Now just one thing is missing: anArray is never deleted, giving a memory leak. The simplest fix is to use a dynamic array type from the standard library: either string or vector.

struct myStruct {
    explicit myStruct(int n) : n(n), anArray(n) {}

    int n;
    std::string anArray;
};

But of course, n is now redundant; you should get rid of it and use anArray.size() instead. This means that the structure itself is pretty pointless; you just need

std::string ms(42);

Answer 2

#include <memory>
#include <iostream>

// [A] Starting with:

typedef struct
{
   int n;
   // Not char anArray*;
   char* anArray;
}  myStruct;

void newStruct ( myStruct **ms, int x)
{
   myStruct* local_ms = new myStruct;
   local_ms->n = x;
   // Fix: use x
   local_ms->anArray = new char[sizeof(char)*x];
   ms = &local_ms;
}

//  [B] Avoid myStruct **ms, use std::size_t
//      and get rid of sizeof(char) (which is one, always)

myStruct* newStruct (std::size_t x)
{
   myStruct* ms = new myStruct;
   ms->n = x;
   ms->anArray= new char[x];
   return ms;
}

// [C] Manage memory in a class (pair new/delete).
//     Btw. typedef struct is C (not C++)

class myStruct2
{
    public:
    myStruct2(std::size_t n)
    :   n(n), anArray(new char[n])
    {}

    ~myStruct2() {
        delete [] anArray;
    }

    std::size_t size() const { return n; }
    const char* array() const { return anArray; }
    char* array() { return anArray; }


    private:
    // If you do not define these, avoid copies (C++11 has '= delete'):
    myStruct2(const myStruct2&);
    myStruct2& operator = (const myStruct2&);

    std::size_t n;
    char* anArray;
};

// Still having a new without delete in the same (logically) scope - which is bad:
myStruct2* newStruct2 (std::size_t n)
{
   return new myStruct2(n);
}

// [D] Manage memory with a shared pointer.
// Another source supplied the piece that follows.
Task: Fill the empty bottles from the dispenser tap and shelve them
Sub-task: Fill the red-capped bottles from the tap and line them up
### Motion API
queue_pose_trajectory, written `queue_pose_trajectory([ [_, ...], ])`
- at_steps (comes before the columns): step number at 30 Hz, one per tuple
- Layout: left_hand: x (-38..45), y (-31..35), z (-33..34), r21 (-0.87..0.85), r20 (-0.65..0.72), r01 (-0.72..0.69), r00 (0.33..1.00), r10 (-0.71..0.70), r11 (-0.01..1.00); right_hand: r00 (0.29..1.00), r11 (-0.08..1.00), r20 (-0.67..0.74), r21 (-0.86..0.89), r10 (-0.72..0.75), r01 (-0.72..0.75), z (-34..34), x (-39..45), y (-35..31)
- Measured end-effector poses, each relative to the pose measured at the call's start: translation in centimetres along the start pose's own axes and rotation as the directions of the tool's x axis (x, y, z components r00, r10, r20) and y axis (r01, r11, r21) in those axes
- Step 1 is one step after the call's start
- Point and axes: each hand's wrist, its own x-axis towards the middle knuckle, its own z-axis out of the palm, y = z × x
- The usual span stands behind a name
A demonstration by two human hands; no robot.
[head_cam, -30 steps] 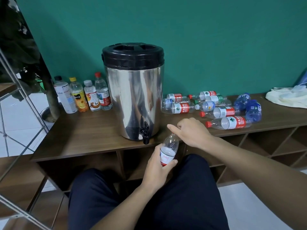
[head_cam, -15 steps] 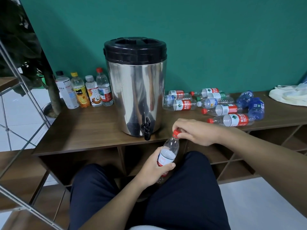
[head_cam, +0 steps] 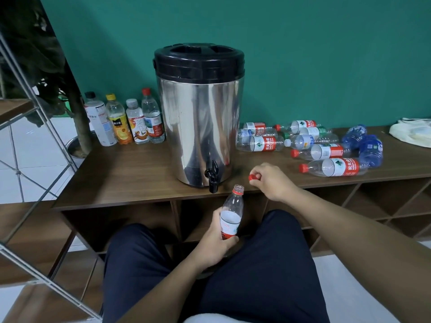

// Still having an new without a delete in the same (logically) scope,
// but now the memory is managed by the shared pointer - that is good!
// (If there is no std::shared_ptr: boost::shared_ptr)
std::shared_ptr<myStruct2> make_shared_struct2(std::size_t n)
{
   return std::shared_ptr<myStruct2>(new myStruct2(n));
}

// [E] Avoid the pointer to myStruct2
// If you have defined the copy constructor and assignment operator:
// myStruct2 make_struct2(std::size_t n)
// {
//    return myStruct2(n);
// }

// [F] But actually it is trivial
typedef std::vector<char> myStruct3;

myStruct3 make_struct3(std::size_t n)
{
    return myStruct3(n);
}

Answer 3

"I think local_ms is only local in scope and is thus lost upon return from newStruct."

Change:

ms = &local_ms;

to:

*ms = local_ms;

would help avoid the problem, which assigns the pointer of the newStruct object to the *ms.